My Travel Writing Scholarship 2011 entry - Journey in an Unknown Culture
WORLDWIDE | Monday, 28 March 2011 | Views [152] | Scholarship Entry
You are a passer by, on your way from one forest scenery to a next. The indigenes – they really are – seem busy and not to notice you, but then seem disturbed.
There is nothing with you but a rucksack and an open heart. But it has been unlocked only for a little while – following your course in the mountains, you turned out to be right in a bilberry field. And there you stood astonished forever.
Is it too personal saying you used to be mad smelling your granny’s hot bilberry pies and just the other day you realized the kind of love this person gave you is what you miss most about your childhood? This month has just happened to be a ‘I wish I could thank those imprinted on my heart’ one for you. Sure, your inner planets will have other orbits now that the hasty waterfall washed away the old you, or now that having once lifted your head from the path, you strongly believed for a second you are one of Lord of the ring characters, or now that falling asleep one day under the sky full of falling stars, you couldn’t help making wishes. This all just possibly paved the way for your most sentimental moment.
Now the world is absolutely pure and currently the world means this place.
You stop and stare, the wind taking away the last drops another sudden rain has left on your cloths.
An eleven people village.
Six of the eleven are in the middle of their lives.

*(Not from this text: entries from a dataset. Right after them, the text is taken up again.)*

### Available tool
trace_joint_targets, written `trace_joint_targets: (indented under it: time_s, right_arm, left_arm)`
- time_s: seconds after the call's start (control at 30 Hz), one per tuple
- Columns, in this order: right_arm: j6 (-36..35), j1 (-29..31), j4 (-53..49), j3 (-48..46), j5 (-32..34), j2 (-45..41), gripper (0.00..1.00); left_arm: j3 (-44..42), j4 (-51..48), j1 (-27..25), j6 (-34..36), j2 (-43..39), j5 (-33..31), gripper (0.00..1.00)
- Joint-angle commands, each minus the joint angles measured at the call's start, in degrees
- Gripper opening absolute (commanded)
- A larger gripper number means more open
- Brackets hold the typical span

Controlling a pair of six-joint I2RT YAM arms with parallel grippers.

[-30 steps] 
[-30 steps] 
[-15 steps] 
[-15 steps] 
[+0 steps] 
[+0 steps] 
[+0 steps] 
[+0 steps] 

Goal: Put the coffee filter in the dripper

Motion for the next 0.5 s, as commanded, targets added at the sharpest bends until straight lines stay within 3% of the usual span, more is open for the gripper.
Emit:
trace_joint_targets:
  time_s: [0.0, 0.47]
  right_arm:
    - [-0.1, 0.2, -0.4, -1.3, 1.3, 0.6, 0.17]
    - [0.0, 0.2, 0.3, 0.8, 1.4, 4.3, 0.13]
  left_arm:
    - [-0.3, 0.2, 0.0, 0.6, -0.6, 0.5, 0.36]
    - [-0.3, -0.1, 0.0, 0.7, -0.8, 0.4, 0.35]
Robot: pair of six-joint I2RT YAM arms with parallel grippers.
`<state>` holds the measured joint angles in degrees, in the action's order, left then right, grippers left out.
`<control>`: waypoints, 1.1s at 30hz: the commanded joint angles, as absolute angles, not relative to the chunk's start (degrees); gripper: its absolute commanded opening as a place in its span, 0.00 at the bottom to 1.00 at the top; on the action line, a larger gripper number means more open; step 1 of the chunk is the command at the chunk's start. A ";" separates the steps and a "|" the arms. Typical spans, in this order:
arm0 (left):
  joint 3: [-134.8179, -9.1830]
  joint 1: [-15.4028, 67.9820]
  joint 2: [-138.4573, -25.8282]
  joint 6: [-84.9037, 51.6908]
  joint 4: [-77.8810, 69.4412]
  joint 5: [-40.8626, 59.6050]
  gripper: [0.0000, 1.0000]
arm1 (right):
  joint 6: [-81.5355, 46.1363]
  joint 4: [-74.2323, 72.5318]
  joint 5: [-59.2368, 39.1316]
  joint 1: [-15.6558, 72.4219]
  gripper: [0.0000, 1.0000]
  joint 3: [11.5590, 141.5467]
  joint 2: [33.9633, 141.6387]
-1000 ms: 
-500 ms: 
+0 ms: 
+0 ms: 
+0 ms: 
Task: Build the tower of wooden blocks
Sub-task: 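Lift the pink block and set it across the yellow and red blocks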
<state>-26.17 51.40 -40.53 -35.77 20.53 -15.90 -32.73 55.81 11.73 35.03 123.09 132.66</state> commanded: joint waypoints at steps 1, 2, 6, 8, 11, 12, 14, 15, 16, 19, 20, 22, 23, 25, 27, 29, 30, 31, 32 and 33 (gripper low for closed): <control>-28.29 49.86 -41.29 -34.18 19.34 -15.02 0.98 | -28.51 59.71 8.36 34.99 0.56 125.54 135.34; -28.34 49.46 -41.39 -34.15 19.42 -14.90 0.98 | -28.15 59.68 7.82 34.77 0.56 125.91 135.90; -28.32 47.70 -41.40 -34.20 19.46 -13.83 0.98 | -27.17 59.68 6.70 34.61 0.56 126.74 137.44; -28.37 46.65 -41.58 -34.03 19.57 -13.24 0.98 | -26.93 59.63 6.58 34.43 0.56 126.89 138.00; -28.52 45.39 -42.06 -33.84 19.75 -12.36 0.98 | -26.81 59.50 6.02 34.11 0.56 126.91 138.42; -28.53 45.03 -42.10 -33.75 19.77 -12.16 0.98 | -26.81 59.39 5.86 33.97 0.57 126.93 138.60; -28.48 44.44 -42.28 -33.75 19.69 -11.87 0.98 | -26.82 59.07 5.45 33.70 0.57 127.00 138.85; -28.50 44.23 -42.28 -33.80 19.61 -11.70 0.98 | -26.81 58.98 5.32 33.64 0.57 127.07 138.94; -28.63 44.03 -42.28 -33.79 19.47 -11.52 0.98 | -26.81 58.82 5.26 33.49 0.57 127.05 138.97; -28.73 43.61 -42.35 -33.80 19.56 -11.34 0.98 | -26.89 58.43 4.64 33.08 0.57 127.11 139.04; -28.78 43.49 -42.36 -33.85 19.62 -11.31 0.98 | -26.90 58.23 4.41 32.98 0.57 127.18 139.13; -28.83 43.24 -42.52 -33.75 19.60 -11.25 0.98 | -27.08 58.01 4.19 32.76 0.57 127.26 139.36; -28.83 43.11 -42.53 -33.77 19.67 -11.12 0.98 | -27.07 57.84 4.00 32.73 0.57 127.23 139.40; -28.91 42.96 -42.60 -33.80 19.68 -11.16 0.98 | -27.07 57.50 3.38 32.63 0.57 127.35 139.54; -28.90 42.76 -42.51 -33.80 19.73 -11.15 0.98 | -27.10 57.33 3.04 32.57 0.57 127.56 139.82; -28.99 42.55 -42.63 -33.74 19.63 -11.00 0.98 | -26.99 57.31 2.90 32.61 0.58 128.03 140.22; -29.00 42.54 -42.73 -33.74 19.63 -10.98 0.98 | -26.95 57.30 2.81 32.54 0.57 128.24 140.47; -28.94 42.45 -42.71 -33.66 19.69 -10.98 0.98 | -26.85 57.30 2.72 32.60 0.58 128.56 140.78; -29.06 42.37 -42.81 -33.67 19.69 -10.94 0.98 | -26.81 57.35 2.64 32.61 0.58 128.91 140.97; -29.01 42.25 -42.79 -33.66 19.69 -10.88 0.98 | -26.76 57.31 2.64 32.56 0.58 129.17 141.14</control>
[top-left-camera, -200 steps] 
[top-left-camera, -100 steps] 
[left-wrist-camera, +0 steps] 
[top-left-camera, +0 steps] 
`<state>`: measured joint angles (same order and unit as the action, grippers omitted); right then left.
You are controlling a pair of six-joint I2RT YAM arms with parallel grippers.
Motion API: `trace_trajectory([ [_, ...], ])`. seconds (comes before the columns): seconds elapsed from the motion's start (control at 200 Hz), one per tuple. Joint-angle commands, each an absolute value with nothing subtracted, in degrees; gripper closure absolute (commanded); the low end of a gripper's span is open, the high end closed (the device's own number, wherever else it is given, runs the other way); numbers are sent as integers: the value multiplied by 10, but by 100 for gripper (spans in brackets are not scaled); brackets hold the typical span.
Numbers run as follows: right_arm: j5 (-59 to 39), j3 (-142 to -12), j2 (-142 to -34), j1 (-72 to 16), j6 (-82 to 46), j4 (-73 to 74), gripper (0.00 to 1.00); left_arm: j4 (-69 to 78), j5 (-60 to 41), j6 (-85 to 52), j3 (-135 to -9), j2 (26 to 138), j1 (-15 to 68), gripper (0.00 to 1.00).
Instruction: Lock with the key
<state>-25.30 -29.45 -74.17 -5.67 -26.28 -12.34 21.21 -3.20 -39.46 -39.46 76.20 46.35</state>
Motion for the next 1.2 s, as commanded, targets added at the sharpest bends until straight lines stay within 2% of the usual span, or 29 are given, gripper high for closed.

Three of the eleven look as if they are over a hundred.
Each of the three is alone.
Alone stands for nobody having moles in the places where you have has lunched at one table with you for a couple of years (or a couple of tens, gosh).
Everybody is outside, busy farming.
Summer. Time to feed the earth so that it can feed you back.
This is the main law they obey. You knew your trip would be past at least one settlement of the kind. You knew their cows, real family members in here, perceive the mountain forest as home. You predicted the forest would impress you with integrity causing a desire to stay for life in it as a forester who seeks a true friendship.
The old woman notices you and stands motionless. She wipes her hands on the apron, which seems intrinsic to local women just like their indefatigability. The few remaining clouds are yet to be dispersed. Squinting (the sun, very special here at a high altitude, has apparently taught the woman this face all her life, successfully), wrinkles becoming more distinct, she stays speechless long and then is the first to greet, her voice warm and restful (just as it is to happen when a luminous – probably all life long – soul meets a luminous – probably just for a while, but who cares – soul, and a some eighty year gap is only what adds to the sacredness.